EXERCISE DESCRIPTION =>
Repeat exactly the lines from the first line of the records through the line containing "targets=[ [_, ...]", and nothing more.

Collection entries =>

╭──

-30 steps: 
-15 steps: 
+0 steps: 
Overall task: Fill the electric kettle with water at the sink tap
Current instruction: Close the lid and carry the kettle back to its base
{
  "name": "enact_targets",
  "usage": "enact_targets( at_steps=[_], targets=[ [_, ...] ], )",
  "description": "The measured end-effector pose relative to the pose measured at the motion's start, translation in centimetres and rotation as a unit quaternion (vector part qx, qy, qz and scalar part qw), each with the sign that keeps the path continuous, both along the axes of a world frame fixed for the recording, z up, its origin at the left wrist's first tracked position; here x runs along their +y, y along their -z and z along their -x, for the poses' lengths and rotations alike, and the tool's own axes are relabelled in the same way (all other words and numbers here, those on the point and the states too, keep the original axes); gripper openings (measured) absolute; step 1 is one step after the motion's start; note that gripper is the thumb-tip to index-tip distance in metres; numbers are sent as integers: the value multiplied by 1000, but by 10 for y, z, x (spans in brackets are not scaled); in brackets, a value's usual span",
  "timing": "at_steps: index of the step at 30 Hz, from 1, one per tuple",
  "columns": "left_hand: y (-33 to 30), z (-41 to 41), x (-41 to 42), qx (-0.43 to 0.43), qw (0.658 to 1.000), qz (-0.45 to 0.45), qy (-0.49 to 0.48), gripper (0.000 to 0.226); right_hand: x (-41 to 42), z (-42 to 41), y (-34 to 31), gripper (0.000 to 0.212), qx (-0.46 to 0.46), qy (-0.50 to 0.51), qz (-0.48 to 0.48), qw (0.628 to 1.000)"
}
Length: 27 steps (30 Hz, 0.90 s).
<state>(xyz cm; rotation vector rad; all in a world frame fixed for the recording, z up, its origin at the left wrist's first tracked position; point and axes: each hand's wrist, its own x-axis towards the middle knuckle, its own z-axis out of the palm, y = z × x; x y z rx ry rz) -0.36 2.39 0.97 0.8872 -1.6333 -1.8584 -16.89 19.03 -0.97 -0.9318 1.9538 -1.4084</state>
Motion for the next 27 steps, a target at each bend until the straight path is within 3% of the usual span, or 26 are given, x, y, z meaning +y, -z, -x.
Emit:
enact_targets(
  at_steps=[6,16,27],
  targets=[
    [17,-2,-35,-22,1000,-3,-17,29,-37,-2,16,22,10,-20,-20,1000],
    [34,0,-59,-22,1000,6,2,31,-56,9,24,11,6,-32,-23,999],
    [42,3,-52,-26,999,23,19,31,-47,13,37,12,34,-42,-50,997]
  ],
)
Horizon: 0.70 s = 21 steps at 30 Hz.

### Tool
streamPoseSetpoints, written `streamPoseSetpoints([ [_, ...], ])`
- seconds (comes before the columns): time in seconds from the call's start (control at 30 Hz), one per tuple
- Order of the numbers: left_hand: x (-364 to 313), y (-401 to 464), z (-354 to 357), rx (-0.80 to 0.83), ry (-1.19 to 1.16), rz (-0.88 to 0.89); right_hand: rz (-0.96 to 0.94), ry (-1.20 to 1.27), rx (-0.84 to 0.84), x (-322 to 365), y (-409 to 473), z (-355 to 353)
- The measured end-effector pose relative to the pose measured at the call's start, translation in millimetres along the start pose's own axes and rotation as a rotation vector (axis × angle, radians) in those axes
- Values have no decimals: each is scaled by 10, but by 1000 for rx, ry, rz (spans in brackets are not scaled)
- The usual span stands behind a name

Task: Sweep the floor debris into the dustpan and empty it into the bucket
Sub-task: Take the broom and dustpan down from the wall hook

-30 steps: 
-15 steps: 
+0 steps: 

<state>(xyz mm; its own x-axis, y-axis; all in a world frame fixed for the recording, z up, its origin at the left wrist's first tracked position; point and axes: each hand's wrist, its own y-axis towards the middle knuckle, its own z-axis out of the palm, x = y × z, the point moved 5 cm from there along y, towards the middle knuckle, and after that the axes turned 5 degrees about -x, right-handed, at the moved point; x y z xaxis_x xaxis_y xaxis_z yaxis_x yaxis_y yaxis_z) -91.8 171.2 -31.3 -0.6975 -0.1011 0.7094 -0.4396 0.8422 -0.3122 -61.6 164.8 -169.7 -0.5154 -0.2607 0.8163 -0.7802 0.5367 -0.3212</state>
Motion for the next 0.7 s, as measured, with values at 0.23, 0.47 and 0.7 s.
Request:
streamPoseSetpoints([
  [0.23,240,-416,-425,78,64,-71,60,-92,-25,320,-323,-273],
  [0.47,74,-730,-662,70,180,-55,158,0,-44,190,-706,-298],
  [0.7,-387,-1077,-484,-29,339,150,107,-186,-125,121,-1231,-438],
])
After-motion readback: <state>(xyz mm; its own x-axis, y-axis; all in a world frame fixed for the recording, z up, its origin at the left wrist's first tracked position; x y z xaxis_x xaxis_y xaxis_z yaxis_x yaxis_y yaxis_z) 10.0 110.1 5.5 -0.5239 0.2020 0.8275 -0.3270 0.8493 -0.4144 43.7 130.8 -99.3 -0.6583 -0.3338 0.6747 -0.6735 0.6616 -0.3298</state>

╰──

OUTPUT OF THE EXERCISE =>
-30 steps: 
-15 steps: 
+0 steps: 
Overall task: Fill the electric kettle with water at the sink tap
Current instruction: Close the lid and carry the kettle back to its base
{
  "name": "enact_targets",
  "usage": "enact_targets( at_steps=[_], targets=[ [_, ...] ], )",

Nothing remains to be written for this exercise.